AI voice interview systems generate both great curiosity and a certain degree of apprehension in candidates' minds. Candidates generally expect a much more mechanical and limited interaction from a bot, then find themselves surprised by the fluency and logical reasoning capabilities of modern Large Language Model (LLM)-based systems. However, this technological "leap" brings with it new dynamics known as "expectation violation" that directly impact candidate satisfaction.
The decisive role of technical performance and flow
The most critical factor in determining candidate satisfaction during an interview experience is the level of interaction and speed that AI delivers. A study conducted by Leybzon and colleagues (2025) finds that stuttering and delays in the system's early stages cause confusion among candidates. When candidates cannot be sure whether the AI has heard them, they tend to abandon the interview.
However, as improvements reduce latency, candidate completion rates rise significantly. Leybzon and team (2025) report that 86% of candidates described a positive experience when the AI felt more "natural" and "understanding." This demonstrates that technical flawlessness is the first prerequisite for meeting a candidate's expectation of a "smart conversation."

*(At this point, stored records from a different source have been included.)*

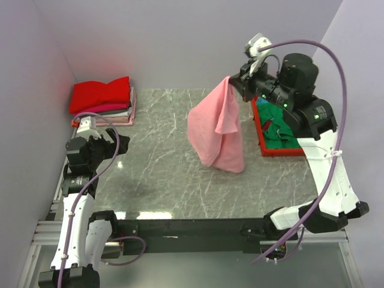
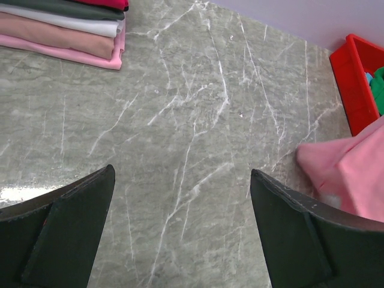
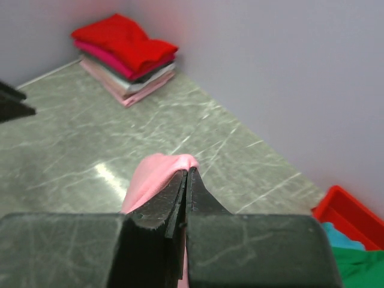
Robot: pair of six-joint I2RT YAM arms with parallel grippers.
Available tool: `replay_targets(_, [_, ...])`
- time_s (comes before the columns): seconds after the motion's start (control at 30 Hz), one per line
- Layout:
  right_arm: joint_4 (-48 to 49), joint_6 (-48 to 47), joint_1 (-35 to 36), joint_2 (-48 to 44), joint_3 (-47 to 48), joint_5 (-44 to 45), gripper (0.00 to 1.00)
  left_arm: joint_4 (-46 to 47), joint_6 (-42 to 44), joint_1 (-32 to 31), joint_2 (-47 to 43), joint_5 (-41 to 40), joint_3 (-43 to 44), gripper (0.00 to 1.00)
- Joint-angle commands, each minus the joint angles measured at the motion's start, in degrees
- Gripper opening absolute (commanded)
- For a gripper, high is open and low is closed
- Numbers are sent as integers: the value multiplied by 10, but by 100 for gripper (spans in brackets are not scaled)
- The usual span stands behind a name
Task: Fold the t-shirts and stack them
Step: Move the tshirt to the center of the board
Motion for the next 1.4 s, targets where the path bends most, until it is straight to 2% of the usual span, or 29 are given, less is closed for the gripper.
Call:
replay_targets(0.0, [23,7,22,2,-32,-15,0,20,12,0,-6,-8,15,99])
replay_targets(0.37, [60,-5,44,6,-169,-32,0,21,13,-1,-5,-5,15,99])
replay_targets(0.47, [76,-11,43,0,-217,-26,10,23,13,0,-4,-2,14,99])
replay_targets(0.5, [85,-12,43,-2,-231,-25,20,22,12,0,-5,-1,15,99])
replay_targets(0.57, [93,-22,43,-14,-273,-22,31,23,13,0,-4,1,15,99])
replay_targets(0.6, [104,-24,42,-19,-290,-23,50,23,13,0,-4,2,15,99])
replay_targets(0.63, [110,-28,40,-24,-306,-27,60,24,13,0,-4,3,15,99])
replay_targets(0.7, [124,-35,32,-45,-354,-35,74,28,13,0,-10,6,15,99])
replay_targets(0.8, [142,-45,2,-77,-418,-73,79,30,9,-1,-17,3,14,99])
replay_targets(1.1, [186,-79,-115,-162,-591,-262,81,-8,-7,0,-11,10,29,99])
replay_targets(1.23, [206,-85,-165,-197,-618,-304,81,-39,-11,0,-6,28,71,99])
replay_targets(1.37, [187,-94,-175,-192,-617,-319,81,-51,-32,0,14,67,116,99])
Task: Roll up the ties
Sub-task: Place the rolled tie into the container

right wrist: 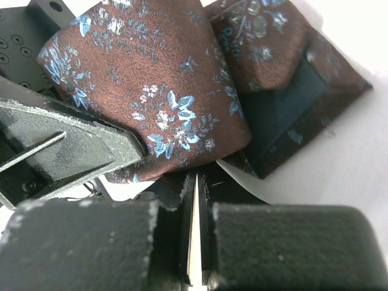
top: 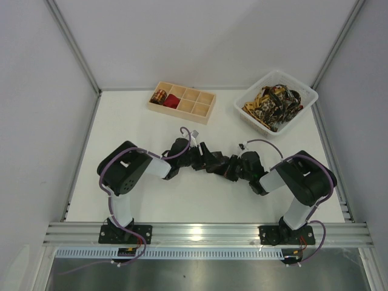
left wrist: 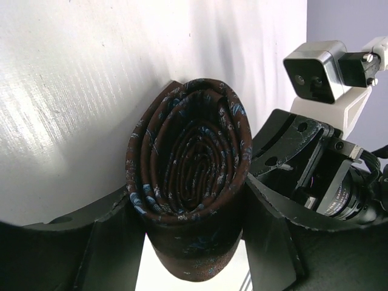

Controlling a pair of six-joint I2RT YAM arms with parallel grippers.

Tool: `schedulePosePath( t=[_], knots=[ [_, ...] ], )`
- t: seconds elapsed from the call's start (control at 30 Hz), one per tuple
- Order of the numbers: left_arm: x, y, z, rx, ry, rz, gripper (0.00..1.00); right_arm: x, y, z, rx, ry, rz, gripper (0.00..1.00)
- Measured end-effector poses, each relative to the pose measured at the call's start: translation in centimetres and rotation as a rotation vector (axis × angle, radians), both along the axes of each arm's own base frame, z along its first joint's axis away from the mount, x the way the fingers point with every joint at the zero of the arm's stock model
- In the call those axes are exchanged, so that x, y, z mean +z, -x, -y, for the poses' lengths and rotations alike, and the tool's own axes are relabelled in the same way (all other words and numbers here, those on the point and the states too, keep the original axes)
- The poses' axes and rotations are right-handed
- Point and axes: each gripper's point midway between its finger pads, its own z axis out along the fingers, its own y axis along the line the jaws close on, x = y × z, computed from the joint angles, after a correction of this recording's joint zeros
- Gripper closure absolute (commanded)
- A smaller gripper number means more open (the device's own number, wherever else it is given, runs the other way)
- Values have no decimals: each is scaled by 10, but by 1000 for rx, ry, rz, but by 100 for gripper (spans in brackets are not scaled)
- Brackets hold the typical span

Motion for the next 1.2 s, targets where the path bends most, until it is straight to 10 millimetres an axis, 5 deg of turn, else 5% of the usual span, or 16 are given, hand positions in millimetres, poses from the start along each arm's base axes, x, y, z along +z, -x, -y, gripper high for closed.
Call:
schedulePosePath(
  t=[0.4,0.87,1.07,1.2],
  knots=[
    [-3,-1,0,-2,5,-3,51,0,3,-4,33,9,-27,100],
    [-4,3,1,-74,-32,15,76,55,-17,87,-129,255,61,98],
    [-2,0,0,-152,-123,43,79,60,-24,125,-190,316,43,98],
    [1,-2,-3,-206,-165,54,81,61,-24,133,-190,344,38,98]
  ],
)
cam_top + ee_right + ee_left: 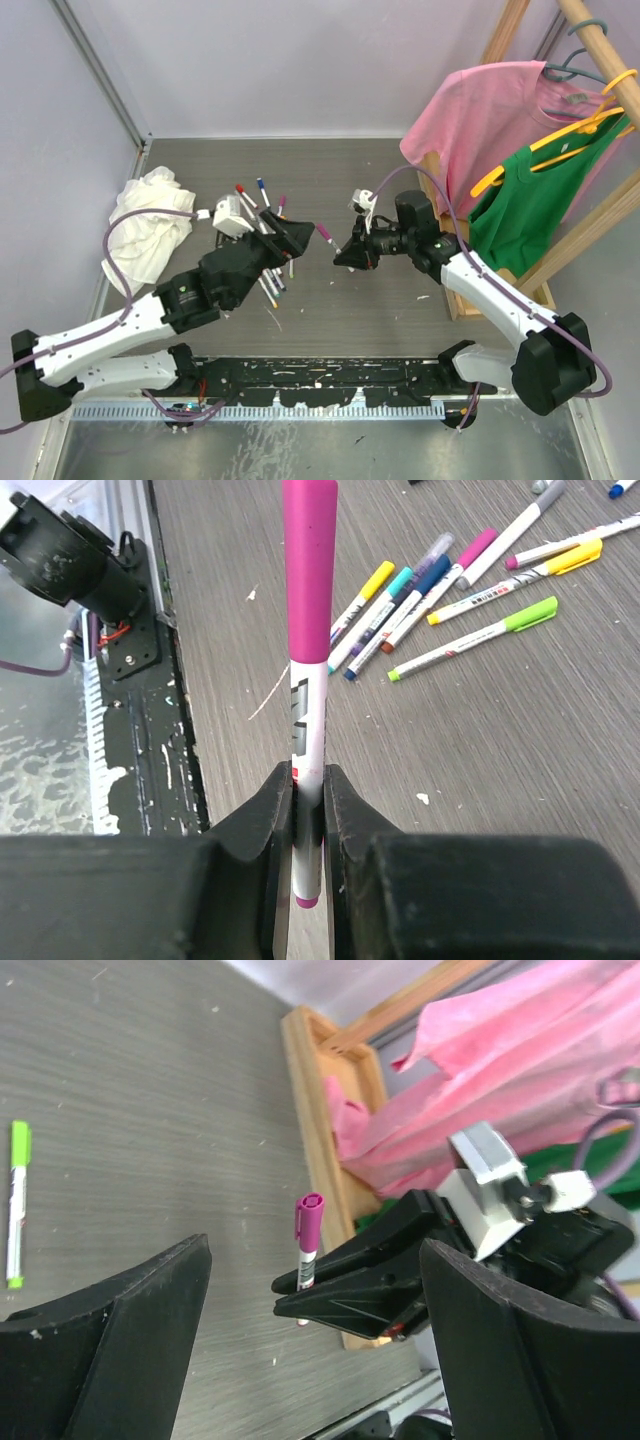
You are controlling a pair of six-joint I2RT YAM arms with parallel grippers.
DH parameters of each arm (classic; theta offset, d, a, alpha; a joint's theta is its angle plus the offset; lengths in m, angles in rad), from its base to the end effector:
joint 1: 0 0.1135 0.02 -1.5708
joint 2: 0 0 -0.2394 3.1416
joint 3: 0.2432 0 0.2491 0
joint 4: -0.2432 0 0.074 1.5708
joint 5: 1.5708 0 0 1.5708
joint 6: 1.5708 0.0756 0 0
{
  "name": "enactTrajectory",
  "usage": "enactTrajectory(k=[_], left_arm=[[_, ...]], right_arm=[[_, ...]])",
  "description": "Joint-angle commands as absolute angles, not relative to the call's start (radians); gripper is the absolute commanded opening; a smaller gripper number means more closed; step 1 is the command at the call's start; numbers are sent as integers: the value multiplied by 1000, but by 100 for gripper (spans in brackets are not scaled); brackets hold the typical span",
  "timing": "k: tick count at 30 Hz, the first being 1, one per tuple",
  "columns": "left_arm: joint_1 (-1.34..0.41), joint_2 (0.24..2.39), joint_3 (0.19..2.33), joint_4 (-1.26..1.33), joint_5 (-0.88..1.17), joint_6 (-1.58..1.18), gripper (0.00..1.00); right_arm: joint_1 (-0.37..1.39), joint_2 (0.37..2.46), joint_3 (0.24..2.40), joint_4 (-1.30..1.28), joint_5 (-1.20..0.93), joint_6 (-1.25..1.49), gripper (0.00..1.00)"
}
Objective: Open the pen caps
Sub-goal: Open the pen cap from the pen.
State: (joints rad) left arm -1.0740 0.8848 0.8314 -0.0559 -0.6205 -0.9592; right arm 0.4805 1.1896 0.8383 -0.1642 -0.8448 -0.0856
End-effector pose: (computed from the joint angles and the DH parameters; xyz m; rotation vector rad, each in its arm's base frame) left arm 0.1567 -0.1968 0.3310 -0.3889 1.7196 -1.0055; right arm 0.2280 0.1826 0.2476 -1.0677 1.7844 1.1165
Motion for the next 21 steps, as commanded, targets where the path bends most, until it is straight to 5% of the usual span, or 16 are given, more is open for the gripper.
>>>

The pressure of perfection and the feeling of "robotification"
While one of candidates' biggest expectations from AI is objectivity, this can sometimes transform into a psychological burden. According to Sunil's (2024) research, candidates feel pressure to be "flawless" because they believe the AI will scrutinize every answer with extreme precision. This pressure leads candidates to attempt using keywords they think the system favors rather than behaving naturally, increasing performance anxiety.
The University of Sussex (2025) report emphasizes that candidates feel compelled to exhibit "robotic behaviors" to satisfy a bot — such as a fixed gaze, an artificial smile, and a monotone voice. When candidates don't know what the system scores and how, this uncertainty depletes them emotionally and cognitively. This creates a tension between the speed that technology offers and the "dehumanization" feeling it generates in candidates.
Interaction quality: Deep probing and empathy
Whether candidates judge AI as "successful" depends not just on it asking questions, but on how it responds to the answers given. Venkanna and team (2025) note that the system's ability to ask dynamically evolving follow-up questions based on the candidate's responses (adaptive questioning) creates a genuine interview atmosphere. Candidates find AI's motivational feedback — like "I see, that was a great example" — extremely valuable because it reduces the feeling of talking to a wall.
Candidates also report that feedback from AI on their tone of voice and facial expressions helps them improve. In Sahani et al.'s (2025) research, candidates stated that real-time feedback mechanisms increased their self-confidence by 80%. However, when this level of interaction falls short of expectations, the interview feels like nothing more than a "voice survey" and satisfaction drops rapidly.
The data shows that candidates don't expect AI to be "human" — they expect it to deliver interaction at "human standards." The "glass box" approach proposed in the University of Sussex (2025) toolkit study advocates that explaining to candidates what the system measures resolves this expectation conflict.
Candidates are satisfied with the speed and non-judgmental nature AI provides at the start of the interview, but at the end, they still want to know that they will be evaluated by a human expert. For companies, the path to ensuring candidate satisfaction runs through designing the technology not as a mere screening bot, but as an interactive assistant that listens to candidates and offers them developmental insights.
References
- Jaser, Z., et al. (2025). Artificial Intelligence (AI) in the job interview process: Toolkit for employers, careers advisers and hiring platforms. University of Sussex.
- Leybzon, D. D., et al. (2025). AI Telephone Surveying: Automating Quantitative Data Collection with an AI Interviewer. VKL Research & SSRS.
- Sahani, K. K., et al. (2025). A smart interview simulator using AI avatars and real-time feedback mechanisms. International Journal of Engineering Technologies and Management Research.
- Sahu, A., et al. (2025). AI Interviewer Using Generative AI. ICAAAI 2025 Proceedings.
- Sunil, A. (2024). Exploring Job Applicants' Perspectives on Ai-Driven Interviews: The Influence on Stress and Anxiety Levels Due to Perceived Expectations of Perfection. IJAEM.
- Venkanna, G., et al. (2025). AI Interview Simulator: An Intelligent Hiring & Preparation Assistant. ICCSCE 2025 Proceedings.
- Jagtap, S. R., et al. (2025). AI-Driven Real-Time Interview Simulation App with Voice Recognition and Facial Analysis. Indian Journal of Science and Technology.
- Dijkkamp, J. (2019). The recruiter of the future, a qualitative study in AI supported recruitment process. University of Twente.
- Barari, S., et al. (2025). AI-Assisted Conversational Interviewing: Effects on Data Quality and User Experience. NORC at the University of Chicago.